> [Aim of the task] Write out exactly the lines below that run from the one containing "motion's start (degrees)" through the one containing "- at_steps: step", both included, with no other lines.
* * *
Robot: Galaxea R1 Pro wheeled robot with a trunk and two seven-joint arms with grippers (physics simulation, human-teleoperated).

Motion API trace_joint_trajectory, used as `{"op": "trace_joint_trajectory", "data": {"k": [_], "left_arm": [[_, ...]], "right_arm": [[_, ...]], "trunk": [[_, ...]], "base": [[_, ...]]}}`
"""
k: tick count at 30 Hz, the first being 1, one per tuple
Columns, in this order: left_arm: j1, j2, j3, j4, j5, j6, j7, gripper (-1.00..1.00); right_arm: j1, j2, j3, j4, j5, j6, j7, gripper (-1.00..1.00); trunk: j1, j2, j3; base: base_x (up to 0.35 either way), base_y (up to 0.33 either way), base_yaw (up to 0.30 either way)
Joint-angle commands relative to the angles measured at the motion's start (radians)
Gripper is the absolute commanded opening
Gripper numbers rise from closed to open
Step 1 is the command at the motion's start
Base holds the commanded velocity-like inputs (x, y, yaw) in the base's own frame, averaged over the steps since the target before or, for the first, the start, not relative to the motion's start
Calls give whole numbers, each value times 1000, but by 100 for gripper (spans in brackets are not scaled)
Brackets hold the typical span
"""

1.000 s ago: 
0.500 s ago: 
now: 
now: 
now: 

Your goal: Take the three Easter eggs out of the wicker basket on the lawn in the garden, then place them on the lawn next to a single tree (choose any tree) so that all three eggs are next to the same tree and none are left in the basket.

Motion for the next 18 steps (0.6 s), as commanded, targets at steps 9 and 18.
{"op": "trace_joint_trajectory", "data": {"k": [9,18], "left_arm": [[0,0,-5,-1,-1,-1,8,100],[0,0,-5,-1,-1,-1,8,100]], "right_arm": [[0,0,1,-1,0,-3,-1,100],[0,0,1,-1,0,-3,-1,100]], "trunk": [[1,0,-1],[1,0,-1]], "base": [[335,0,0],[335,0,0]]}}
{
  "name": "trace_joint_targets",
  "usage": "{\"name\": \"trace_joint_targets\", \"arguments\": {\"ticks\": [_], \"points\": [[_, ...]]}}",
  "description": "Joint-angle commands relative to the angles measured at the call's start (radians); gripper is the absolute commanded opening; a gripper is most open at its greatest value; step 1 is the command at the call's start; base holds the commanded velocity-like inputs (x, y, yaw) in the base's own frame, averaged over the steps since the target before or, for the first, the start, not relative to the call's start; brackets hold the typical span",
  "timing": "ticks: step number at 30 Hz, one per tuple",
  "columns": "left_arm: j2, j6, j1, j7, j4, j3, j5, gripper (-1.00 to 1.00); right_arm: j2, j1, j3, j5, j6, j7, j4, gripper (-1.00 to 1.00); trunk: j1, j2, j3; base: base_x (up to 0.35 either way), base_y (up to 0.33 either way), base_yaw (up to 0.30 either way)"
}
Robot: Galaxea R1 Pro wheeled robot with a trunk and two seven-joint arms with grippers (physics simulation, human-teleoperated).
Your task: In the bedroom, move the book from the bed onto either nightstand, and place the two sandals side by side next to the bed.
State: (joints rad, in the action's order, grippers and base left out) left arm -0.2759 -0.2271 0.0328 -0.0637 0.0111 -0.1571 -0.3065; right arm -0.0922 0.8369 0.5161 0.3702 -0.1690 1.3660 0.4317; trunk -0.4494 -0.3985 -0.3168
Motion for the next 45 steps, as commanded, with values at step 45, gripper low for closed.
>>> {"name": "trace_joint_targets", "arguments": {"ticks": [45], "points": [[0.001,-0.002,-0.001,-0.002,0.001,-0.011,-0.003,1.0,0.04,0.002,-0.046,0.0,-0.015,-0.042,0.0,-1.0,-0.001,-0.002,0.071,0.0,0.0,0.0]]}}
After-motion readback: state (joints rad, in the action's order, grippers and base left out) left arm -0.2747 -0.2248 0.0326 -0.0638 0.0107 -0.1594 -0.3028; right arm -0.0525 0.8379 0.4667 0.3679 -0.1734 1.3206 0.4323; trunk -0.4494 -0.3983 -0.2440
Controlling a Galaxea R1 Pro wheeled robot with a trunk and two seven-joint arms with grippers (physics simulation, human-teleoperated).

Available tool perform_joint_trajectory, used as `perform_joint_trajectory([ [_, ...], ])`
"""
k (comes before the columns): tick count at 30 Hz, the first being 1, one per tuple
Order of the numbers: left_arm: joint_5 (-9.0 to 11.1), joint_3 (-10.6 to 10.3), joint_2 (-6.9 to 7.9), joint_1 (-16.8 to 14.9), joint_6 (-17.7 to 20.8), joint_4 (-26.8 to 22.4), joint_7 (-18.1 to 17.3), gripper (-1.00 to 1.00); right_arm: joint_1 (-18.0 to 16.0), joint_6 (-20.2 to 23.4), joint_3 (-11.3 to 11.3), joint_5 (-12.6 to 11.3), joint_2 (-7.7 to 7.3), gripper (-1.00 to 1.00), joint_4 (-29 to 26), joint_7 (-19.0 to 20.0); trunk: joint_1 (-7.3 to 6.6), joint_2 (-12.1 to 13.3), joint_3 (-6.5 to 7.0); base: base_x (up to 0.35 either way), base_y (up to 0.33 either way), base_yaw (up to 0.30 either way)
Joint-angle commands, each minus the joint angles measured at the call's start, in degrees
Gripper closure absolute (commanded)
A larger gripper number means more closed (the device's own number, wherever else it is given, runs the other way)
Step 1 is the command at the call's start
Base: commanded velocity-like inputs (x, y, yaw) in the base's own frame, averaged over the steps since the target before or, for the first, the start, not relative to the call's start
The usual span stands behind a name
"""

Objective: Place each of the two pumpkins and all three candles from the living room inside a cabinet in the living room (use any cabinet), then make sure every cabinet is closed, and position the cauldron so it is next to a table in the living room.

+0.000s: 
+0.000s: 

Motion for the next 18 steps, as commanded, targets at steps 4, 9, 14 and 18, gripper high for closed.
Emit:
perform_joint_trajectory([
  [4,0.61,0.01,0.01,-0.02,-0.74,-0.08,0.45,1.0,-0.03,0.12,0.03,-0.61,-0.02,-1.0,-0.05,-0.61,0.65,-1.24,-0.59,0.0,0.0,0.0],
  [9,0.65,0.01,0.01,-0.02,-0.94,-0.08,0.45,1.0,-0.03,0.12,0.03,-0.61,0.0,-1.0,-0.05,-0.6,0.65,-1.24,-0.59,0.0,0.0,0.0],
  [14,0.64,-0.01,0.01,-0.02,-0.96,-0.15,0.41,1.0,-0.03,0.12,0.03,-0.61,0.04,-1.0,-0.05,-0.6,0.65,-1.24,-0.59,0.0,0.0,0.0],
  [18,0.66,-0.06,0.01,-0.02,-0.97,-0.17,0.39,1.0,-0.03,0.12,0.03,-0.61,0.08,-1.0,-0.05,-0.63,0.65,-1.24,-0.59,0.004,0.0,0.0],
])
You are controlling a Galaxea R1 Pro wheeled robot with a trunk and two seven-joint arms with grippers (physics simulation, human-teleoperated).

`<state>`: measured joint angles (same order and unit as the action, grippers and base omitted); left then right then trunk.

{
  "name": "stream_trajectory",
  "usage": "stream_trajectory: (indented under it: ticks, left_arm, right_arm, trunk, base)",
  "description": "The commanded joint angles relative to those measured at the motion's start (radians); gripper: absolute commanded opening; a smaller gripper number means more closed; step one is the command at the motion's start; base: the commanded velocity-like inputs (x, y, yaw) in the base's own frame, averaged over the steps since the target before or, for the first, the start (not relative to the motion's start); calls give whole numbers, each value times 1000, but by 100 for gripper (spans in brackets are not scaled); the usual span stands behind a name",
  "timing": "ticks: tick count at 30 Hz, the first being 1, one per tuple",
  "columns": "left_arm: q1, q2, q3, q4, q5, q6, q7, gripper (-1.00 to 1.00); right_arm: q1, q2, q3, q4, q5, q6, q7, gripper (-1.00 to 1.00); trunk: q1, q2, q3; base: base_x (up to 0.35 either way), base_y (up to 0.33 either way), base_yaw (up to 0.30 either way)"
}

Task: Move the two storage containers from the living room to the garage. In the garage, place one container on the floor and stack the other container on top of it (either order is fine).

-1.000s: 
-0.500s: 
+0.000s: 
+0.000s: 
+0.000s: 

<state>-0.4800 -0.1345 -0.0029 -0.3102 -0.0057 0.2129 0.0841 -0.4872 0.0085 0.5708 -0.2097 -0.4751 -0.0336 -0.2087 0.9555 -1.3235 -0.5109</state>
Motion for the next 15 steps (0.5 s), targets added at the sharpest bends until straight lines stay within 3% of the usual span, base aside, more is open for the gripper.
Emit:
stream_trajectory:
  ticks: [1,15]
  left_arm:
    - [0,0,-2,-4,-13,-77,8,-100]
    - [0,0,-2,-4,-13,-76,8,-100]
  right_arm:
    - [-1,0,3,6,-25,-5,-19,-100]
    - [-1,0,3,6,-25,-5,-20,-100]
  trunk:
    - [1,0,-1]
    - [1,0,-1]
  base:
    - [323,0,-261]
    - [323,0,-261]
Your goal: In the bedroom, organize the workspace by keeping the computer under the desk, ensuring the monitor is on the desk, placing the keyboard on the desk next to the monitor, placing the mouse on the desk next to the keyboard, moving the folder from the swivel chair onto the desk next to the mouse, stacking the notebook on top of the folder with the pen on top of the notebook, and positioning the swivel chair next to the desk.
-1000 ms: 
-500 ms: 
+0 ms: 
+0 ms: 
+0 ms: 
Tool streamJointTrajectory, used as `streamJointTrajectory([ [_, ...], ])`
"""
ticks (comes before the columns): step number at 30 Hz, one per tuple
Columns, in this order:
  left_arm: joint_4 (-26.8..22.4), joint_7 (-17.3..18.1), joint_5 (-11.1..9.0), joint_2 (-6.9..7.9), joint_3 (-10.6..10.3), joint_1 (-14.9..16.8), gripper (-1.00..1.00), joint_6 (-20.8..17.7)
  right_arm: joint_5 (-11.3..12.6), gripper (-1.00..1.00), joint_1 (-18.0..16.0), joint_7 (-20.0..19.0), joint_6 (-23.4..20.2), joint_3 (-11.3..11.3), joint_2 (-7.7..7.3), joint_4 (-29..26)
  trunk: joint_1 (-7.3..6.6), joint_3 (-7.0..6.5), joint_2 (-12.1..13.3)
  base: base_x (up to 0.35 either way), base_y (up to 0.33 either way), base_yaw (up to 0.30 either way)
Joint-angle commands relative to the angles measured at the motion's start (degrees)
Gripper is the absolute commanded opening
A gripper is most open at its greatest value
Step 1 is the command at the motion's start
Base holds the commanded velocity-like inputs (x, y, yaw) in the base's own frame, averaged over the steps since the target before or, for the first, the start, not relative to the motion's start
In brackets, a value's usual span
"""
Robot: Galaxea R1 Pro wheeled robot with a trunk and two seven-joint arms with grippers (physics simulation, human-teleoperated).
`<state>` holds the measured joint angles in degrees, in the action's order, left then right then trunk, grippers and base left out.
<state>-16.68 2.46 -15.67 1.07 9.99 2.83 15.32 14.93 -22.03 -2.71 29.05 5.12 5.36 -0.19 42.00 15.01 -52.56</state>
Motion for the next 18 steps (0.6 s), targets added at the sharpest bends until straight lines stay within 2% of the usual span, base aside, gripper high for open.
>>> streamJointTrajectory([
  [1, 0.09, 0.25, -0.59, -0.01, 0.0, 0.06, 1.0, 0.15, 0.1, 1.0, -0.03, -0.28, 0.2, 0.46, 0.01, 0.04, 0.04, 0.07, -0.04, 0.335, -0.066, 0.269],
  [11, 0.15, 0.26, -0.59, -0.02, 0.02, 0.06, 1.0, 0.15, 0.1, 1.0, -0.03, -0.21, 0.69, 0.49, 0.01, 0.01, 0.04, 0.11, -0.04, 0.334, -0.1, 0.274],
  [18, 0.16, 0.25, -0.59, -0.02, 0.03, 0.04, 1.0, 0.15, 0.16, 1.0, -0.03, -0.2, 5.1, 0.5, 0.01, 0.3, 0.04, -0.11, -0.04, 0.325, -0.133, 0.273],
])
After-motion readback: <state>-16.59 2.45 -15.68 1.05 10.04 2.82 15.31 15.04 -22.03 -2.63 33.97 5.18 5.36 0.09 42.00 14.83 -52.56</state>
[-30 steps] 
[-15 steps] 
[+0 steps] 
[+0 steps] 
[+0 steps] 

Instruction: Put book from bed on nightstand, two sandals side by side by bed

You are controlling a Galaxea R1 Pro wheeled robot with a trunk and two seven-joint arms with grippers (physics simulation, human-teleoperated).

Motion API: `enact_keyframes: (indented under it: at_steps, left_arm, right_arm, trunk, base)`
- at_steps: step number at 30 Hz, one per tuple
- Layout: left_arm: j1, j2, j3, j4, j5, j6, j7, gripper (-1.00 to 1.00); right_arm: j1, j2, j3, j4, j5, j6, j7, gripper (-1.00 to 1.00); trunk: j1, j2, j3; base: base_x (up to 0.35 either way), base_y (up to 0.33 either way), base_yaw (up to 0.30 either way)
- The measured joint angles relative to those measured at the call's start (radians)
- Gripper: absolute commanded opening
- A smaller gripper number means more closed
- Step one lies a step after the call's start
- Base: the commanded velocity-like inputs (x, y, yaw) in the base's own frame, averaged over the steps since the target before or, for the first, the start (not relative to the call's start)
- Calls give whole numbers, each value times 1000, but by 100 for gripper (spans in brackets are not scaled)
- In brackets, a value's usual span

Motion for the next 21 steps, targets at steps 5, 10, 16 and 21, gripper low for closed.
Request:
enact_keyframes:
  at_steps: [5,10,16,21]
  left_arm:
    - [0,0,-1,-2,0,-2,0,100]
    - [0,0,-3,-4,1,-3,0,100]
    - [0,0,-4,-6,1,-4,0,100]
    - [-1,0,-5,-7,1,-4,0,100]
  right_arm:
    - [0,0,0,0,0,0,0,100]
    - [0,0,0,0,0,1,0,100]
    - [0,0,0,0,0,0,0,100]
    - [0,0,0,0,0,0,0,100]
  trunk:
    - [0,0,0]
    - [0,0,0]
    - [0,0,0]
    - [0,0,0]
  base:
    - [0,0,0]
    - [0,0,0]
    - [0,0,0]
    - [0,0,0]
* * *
> [Task result]
Joint-angle commands relative to the angles measured at the motion's start (degrees)
Gripper is the absolute commanded opening
A gripper is most open at its greatest value
Step 1 is the command at the motion's start
Base holds the commanded velocity-like inputs (x, y, yaw) in the base's own frame, averaged over the steps since the target before or, for the first, the start, not relative to the motion's start
In brackets, a value's usual span
"""
Robot: Galaxea R1 Pro wheeled robot with a trunk and two seven-joint arms with grippers (physics simulation, human-teleoperated).
`<state>` holds the measured joint angles in degrees, in the action's order, left then right then trunk, grippers and base left out.
<state>-16.68 2.46 -15.67 1.07 9.99 2.83 15.32 14.93 -22.03 -2.71 29.05 5.12 5.36 -0.19 42.00 15.01 -52.56</state>
Motion for the next 18 steps (0.6 s), targets added at the sharpest bends until straight lines stay within 2% of the usual span, base aside, gripper high for open.
>>> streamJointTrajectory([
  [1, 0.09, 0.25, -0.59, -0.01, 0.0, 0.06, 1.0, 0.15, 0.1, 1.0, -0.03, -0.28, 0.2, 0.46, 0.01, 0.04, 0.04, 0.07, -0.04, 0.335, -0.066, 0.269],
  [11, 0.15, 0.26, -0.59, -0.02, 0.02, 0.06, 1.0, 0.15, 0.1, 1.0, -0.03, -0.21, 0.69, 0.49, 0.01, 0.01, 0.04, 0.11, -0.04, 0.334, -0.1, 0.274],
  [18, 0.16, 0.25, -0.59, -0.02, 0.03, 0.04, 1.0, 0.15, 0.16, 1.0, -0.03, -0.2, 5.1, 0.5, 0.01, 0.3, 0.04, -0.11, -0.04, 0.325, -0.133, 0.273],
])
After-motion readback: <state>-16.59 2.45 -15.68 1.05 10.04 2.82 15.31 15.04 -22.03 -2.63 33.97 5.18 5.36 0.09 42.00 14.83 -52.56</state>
[-30 steps] 
[-15 steps] 
[+0 steps] 
[+0 steps] 
[+0 steps] 

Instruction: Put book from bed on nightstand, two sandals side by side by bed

You are controlling a Galaxea R1 Pro wheeled robot with a trunk and two seven-joint arms with grippers (physics simulation, human-teleoperated).

Motion API: `enact_keyframes: (indented under it: at_steps, left_arm, right_arm, trunk, base)`
- at_steps: step number at 30 Hz, one per tuple

What came before makes up the full response.